Érase una vez un pequeño dinosaurio que se despertó muy asustado al oír unos fuertes rugidos muy cerca de él, cuando abrió los ojos, se dio cuenta que se trataba del miembro más viejo de la manada, el cual no permitía que se le aproximaran. Todos sabían que era malhumorado, pero en esta ocasión, estaba aún más, a causa de un piquete de insecto en el lomo.
Estaba en un lugar tan incómodo que no podía rascarse y por eso se molestaba aún más, se retorcía y retorcía, pero no lograba alcanzarse, la picazón se extendía y el lomo estaba hinchándose. Entonces todos decidieron alejarse para no provocar su ira. Sin embargo el pequeño dinosaurio lucia preocupado; fue en busca de la abuela, que era la siguiente en cantidad de años, por lo tanto la más sabía.
Ella le habló sobre un par de plantas que podían ayudar con la herida, y el pequeñín salió a buscarlas, le estaba constando trabajo encontrarlas en las áreas cercanas, así que se fue alejando cada vez más, hasta que se perdió. Aunque estaba muy asustado, en un lugar desconocido, no dejó atrás su tarea, pero el cansancio pudo más, y cayó dormido.

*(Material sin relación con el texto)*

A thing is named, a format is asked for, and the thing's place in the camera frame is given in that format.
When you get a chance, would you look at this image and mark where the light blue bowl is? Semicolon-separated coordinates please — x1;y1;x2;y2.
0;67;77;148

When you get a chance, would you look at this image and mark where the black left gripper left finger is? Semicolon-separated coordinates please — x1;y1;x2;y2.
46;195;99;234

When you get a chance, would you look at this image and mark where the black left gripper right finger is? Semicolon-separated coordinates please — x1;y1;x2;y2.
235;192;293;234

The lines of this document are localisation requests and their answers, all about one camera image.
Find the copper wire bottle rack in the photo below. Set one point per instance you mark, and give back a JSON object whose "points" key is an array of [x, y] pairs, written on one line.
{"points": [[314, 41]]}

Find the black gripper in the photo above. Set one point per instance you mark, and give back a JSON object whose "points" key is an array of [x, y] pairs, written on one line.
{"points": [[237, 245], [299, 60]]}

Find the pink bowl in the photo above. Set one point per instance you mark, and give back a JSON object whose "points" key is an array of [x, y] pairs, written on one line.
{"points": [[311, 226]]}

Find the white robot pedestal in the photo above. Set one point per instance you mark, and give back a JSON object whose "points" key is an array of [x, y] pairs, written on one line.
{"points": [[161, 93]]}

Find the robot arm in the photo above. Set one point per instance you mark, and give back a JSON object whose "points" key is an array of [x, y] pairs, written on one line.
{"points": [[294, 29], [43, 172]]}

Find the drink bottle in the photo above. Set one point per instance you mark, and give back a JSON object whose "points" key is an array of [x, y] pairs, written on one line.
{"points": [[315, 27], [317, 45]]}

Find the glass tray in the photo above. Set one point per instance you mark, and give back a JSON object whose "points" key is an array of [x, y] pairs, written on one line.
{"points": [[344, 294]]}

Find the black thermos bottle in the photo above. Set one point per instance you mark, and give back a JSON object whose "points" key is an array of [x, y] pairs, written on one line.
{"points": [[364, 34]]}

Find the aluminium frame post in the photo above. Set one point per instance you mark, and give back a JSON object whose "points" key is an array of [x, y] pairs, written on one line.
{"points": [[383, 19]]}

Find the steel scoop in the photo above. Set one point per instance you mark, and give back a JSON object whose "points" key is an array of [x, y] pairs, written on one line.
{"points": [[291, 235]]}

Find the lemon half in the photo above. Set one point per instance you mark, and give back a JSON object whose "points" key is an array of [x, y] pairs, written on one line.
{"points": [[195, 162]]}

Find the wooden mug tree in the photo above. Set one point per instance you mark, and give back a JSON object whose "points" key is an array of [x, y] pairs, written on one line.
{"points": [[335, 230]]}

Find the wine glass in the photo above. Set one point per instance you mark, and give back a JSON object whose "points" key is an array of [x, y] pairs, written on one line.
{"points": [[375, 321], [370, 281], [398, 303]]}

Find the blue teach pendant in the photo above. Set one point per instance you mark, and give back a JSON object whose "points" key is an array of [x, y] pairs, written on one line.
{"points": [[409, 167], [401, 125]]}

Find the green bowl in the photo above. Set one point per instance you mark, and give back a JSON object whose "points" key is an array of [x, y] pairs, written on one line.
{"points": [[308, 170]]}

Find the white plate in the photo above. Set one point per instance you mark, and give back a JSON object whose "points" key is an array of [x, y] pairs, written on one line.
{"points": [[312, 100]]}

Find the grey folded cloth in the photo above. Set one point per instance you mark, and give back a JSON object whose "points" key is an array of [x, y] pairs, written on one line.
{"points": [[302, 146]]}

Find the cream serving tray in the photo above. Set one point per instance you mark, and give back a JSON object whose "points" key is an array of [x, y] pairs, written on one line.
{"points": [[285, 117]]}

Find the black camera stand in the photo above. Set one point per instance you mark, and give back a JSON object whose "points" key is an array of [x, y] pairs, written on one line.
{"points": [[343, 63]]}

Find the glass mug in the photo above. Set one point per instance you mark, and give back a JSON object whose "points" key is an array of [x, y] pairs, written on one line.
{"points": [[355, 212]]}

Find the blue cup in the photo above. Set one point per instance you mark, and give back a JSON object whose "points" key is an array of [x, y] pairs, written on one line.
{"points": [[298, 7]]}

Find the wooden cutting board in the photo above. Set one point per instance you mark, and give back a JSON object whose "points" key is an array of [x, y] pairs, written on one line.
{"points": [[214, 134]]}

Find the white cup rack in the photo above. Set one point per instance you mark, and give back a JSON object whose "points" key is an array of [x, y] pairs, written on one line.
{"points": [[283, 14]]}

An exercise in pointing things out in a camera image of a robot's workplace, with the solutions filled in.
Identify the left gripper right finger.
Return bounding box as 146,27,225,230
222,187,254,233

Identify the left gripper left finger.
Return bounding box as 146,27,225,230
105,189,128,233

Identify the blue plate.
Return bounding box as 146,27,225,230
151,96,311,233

La madre estaba muy preocupada, en cuanto se dio cuenta de la ausencia de su pequeño fue a buscarlo, pero ya estaba anocheciendo y no daba con él. Otros miembros de la manda se unieron a la búsqueda y finalmente lo encontraron dormido encima de un lecho de ramitas.
Al despertar le dio mucho gusto saber que ya estaba en casa, y después de pedir disculpas a su madre por irse sin avisar, fue donde el gruñón dinosaurio mayor y le dio las ramitas que sujetaba fuertemente en sus manos. Ante la sorpresa de todos, el malhumorado soltó una sonrisa y permitió al pequeño que subiera a su lomo para aplicarle la medicina.
Después de ese día, el dinosaurio mayor mantuvo cerca al pequeño, le enseno todo lo que sabía, para que al crecer se convirtiera en el jefe de la manada, siempre y cuando no olvidara esa capacidad de ayudar a los demás y transfórmalos con la nobleza de sus actos.